◆ **WHAT YOU ARE ASKED TO DO**: What lines in the following entries hold the word "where"? Copy each one.

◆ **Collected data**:
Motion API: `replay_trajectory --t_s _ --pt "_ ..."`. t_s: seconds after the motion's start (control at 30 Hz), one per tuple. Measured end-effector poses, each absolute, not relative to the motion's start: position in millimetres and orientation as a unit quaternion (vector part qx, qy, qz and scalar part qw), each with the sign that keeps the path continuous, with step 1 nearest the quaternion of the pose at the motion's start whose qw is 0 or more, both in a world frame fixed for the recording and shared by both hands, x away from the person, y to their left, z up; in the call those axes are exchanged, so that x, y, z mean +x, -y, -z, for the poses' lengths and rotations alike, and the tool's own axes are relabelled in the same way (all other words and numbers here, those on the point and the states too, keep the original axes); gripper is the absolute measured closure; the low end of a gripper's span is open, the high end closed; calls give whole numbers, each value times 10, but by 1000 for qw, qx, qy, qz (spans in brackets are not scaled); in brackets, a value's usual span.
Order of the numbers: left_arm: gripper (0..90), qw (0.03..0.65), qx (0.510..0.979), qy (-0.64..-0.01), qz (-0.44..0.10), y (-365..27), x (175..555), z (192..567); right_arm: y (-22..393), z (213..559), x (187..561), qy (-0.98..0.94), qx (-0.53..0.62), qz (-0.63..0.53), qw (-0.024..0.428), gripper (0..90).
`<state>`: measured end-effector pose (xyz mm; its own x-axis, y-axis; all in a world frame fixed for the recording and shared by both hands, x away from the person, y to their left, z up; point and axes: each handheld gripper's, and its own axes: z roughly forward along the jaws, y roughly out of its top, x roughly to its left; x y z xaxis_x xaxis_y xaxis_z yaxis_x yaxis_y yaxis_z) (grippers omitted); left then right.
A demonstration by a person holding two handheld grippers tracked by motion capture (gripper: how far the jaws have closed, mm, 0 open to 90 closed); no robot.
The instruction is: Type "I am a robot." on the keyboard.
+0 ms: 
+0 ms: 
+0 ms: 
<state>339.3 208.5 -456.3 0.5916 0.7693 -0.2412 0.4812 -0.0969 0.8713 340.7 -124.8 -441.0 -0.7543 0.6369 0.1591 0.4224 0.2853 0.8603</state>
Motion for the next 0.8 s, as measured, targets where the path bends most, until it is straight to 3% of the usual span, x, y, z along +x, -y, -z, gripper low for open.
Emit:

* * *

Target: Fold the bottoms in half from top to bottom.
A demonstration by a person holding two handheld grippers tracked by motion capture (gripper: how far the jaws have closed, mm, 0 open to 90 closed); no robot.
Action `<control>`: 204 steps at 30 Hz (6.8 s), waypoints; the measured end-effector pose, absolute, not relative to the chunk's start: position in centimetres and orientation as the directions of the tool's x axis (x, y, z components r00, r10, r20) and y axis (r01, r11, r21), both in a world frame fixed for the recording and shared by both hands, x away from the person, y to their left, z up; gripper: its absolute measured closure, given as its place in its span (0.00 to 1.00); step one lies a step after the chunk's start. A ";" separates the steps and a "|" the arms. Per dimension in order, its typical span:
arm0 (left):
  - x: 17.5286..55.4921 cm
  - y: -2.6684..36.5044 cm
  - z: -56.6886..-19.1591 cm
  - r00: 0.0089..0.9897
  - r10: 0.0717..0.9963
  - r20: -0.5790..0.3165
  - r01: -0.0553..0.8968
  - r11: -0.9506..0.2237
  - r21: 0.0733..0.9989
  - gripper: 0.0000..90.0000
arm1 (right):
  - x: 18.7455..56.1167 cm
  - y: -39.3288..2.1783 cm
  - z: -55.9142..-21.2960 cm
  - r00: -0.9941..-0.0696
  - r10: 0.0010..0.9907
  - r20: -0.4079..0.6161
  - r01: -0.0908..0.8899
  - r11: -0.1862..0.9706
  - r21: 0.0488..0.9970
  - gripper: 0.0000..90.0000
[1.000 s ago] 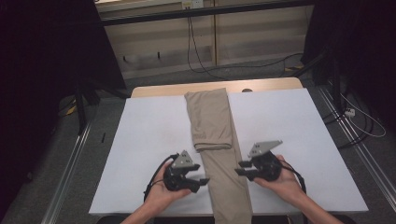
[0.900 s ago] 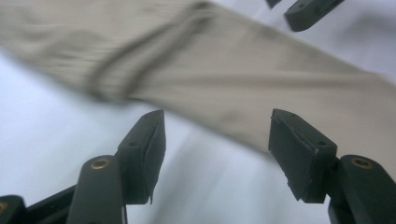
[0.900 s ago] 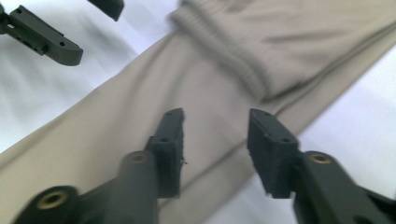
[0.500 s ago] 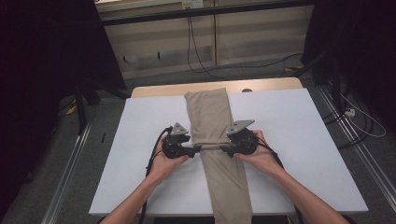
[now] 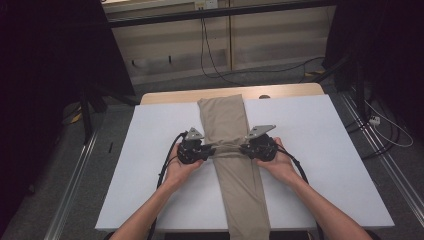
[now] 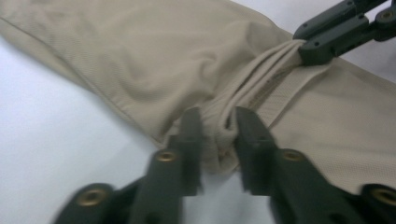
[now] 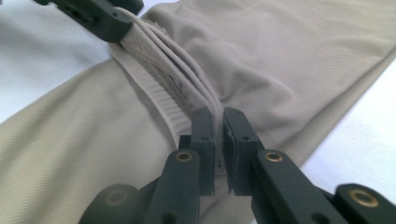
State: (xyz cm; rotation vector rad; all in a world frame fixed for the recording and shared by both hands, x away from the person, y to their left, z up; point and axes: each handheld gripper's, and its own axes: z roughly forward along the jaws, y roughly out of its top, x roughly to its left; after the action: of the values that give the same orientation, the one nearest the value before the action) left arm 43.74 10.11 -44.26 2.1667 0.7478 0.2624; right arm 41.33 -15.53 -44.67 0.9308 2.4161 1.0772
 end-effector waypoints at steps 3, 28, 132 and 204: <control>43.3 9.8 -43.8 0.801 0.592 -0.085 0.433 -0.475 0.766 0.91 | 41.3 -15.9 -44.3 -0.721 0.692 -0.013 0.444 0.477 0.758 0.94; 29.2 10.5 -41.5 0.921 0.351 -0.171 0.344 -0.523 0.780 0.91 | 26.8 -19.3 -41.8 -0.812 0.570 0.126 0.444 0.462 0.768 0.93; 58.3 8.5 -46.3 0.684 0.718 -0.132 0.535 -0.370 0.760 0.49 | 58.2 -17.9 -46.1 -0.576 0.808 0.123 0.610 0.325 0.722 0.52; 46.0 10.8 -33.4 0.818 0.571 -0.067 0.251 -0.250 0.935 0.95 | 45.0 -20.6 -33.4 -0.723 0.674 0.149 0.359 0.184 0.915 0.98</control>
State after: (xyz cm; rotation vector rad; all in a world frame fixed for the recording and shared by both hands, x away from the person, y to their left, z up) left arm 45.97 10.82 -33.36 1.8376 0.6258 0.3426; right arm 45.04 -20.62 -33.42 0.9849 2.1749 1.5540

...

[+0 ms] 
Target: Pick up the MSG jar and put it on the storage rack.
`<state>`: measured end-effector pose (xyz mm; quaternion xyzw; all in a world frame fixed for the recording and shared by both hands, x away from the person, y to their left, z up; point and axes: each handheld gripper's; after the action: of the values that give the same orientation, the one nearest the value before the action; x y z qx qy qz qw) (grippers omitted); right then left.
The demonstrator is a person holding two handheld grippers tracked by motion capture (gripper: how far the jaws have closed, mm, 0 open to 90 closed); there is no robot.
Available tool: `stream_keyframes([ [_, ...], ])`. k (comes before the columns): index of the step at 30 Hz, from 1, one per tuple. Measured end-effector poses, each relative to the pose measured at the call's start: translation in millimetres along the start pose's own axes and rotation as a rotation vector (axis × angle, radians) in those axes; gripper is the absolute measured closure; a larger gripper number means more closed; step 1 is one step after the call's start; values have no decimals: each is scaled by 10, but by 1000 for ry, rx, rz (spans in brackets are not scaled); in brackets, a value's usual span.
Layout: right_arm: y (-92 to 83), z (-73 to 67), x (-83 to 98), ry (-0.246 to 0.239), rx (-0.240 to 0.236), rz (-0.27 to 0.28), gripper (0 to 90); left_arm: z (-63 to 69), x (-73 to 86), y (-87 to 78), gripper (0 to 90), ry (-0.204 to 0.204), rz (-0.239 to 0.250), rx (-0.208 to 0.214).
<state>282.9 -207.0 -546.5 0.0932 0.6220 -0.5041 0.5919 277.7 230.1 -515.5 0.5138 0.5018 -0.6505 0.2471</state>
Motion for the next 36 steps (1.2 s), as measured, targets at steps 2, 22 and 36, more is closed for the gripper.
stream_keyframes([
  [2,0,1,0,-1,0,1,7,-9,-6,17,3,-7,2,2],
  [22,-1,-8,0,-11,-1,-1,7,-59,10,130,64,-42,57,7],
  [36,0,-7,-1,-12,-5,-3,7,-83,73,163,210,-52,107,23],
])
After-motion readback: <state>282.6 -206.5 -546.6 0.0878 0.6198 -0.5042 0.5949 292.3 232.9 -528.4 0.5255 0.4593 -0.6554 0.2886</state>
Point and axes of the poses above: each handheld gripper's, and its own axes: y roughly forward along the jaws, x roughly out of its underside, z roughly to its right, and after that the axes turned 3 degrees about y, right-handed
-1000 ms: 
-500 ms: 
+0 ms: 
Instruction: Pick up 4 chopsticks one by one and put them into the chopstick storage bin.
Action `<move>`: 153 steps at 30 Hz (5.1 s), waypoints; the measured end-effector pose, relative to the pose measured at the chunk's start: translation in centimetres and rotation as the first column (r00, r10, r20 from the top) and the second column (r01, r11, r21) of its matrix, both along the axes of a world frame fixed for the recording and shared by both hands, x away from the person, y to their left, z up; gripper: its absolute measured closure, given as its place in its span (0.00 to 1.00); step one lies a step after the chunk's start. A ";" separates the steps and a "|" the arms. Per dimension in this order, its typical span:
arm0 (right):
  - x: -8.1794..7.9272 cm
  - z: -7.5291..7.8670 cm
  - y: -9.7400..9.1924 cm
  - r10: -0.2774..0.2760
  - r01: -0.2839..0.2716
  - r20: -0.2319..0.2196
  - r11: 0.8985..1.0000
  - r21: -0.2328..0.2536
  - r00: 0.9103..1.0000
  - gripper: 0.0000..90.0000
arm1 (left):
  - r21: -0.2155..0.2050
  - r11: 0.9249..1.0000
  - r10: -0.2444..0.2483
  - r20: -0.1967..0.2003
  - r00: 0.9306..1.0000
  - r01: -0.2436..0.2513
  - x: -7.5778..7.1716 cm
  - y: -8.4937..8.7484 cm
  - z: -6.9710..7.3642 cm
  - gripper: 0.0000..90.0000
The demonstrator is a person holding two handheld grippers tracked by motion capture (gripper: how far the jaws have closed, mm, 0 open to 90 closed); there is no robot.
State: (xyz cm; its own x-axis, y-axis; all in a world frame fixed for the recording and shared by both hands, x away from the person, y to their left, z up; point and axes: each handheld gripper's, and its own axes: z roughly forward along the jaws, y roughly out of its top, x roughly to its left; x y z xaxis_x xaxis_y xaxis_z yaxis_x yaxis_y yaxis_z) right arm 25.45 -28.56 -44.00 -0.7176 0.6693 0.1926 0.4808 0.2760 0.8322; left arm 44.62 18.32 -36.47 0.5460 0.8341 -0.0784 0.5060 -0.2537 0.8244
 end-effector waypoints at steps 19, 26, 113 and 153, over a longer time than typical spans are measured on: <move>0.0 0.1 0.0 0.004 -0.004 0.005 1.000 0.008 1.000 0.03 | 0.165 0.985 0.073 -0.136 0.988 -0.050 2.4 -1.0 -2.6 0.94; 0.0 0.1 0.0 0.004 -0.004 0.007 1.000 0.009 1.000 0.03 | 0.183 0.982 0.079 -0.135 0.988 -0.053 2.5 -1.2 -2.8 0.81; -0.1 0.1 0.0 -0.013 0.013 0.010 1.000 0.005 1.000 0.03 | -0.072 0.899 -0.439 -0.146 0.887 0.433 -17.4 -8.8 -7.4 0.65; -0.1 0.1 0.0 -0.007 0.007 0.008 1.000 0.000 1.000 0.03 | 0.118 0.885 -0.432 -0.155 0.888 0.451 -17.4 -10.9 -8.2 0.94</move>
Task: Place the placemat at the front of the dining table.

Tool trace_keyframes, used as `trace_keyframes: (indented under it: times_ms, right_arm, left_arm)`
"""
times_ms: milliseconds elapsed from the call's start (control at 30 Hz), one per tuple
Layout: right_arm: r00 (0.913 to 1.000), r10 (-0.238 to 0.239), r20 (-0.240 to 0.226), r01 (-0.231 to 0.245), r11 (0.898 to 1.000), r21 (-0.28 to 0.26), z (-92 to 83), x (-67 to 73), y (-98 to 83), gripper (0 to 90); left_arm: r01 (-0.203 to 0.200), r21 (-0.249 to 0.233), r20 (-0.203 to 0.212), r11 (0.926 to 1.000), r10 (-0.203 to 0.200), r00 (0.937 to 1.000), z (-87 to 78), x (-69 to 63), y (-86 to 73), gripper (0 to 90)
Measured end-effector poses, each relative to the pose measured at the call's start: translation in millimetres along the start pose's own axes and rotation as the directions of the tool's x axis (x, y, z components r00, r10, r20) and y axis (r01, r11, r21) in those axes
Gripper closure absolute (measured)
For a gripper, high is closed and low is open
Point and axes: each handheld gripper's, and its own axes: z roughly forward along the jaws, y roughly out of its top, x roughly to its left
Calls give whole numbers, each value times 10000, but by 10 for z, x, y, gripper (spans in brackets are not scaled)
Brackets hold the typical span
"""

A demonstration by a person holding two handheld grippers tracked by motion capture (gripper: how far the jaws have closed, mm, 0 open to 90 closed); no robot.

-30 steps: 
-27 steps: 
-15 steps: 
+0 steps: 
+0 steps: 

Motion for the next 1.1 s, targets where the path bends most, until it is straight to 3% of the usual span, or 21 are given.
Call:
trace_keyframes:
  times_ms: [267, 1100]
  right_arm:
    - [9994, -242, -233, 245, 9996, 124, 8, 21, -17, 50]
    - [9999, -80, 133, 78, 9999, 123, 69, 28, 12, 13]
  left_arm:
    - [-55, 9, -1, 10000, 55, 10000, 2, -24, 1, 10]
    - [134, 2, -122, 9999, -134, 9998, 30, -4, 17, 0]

◆ **EXERCISE ANSWER**:
Motion for the next 0.8 s, as measured, targets where the path bends most, until it is straight to 3% of the usual span, x, y, z along +x, -y, -z, gripper low for open.
Motion for the next 1.1 s, targets where the path bends most, until it is straight to 3% of the usual span, or 21 are given.

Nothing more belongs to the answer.